As we head into the busy Spring home buying season in Austin, we’re starting to see more multiple offers. As the season progresses, I would expect to see more. Buyers who want to eliminate the frustration of losing a home to another buyer need a carefully thought out multiple offer strategy. To be successful, the first step is to think like a seller when crafting your offer. Knowing what the seller wants, and accommodating when you can, will increase your chances of becoming the owner.
What is a Seller Looking for in a Multiple Offer Situation?
Though this can be dependent on the seller and their needs, there are some things that most sellers generally want. The two most common themes are more money and the highest certainty of closing. Here are some of the most common aspects of an offer a seller will look at when making a decision in a multiple offer situation.
Highest Net Offer
The number of dollars in the seller’s pocket is usually one of the most important factors in determining who is the winning bidder in a multiple offer situation.
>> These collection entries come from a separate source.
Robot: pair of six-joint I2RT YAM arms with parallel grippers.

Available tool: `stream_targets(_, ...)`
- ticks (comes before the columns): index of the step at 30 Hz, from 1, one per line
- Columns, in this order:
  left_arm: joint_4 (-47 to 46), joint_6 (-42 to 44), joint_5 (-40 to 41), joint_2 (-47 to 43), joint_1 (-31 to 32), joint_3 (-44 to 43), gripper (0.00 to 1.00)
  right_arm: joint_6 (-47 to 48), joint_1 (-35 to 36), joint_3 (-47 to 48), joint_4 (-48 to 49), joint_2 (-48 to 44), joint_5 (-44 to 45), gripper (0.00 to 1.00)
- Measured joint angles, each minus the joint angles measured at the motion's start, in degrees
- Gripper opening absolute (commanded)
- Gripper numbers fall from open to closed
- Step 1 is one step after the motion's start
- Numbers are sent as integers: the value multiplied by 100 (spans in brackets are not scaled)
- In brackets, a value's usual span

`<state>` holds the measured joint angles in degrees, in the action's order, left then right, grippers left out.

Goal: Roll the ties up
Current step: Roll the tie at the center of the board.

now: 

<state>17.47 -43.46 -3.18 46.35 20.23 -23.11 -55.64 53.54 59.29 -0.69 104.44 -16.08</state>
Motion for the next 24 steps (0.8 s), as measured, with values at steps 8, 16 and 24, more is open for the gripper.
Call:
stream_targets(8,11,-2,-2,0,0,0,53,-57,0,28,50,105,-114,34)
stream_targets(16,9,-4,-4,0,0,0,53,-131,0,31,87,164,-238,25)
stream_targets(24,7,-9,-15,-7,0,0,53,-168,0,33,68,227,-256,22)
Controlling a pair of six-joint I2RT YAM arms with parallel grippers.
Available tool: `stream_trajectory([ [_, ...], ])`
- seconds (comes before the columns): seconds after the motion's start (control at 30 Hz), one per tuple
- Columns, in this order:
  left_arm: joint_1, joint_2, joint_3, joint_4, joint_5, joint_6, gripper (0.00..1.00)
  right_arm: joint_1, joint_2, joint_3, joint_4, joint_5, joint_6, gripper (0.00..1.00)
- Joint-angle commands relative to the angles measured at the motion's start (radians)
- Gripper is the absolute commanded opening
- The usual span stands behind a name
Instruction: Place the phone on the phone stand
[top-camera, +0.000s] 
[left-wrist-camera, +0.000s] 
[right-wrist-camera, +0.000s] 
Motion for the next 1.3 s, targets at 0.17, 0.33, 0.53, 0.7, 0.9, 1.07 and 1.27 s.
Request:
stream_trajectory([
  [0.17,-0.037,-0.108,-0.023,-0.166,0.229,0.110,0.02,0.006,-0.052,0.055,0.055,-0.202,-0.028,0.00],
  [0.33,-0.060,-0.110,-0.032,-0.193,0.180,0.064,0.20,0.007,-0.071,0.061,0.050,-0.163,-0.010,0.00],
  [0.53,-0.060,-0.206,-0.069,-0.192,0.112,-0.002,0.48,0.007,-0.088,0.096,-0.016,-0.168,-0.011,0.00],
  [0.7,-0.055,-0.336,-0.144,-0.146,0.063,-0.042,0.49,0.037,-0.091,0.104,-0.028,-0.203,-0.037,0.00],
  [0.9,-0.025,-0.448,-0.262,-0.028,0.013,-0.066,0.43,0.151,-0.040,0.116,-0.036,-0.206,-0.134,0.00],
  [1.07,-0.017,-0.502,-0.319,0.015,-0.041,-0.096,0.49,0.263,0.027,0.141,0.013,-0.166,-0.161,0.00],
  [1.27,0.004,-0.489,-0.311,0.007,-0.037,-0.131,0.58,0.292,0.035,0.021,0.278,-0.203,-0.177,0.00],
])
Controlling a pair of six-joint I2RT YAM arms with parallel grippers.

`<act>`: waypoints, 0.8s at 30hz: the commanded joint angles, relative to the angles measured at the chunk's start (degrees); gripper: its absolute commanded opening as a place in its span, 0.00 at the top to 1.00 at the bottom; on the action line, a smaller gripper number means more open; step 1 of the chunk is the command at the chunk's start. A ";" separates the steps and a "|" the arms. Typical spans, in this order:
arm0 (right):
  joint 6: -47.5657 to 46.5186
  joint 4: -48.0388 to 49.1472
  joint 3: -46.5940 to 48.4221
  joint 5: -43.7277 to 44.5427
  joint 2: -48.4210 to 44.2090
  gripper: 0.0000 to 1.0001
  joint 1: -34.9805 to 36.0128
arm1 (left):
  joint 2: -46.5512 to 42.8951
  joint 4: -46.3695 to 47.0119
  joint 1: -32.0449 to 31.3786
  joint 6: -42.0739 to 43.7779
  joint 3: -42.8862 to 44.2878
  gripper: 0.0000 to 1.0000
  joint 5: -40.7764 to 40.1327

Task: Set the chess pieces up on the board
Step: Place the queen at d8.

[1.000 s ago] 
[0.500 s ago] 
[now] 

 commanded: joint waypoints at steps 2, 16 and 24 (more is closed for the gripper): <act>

This is a net number, after all fees have been paid, which is different than the price you offer. If you are asking the seller to pay for closing costs, survey, home warranty or other customary buyer costs, subtract that amount from your offer price to get the seller’s net number. Keep in mind, a $400,000 offer with $10,000 in seller paid closing costs is really a $390,000 net offer. Need to ask for closing costs? Here are some strategies for asking for seller paid closing costs.
Cash offers are not contingent upon financing, so they are the most certain for a seller. After a cash buyer gets through their option period, there is very little that will prevent the deal from closing. As a seller, eliminating as much of the uncertainty possible gives piece of mind. When comparing offers, a competitive cash offer will usually beat out a comparable offer contingent upon financing. If you are in the position to pay cash and find yourself in a multiple offer situation, it will give you a huge advantage.
Highest Down Payment
A larger down payment means less uncertainty with the buyer’s loan. Low down payment loans are great for buyers, but sellers worry even slight changes in the buyer’s financial situation or interest rates will cause the deal to fall apart. A higher down payment means lower loan to value ratios and less red tape from a lender. For a seller, the least amount of uncertainty, the better.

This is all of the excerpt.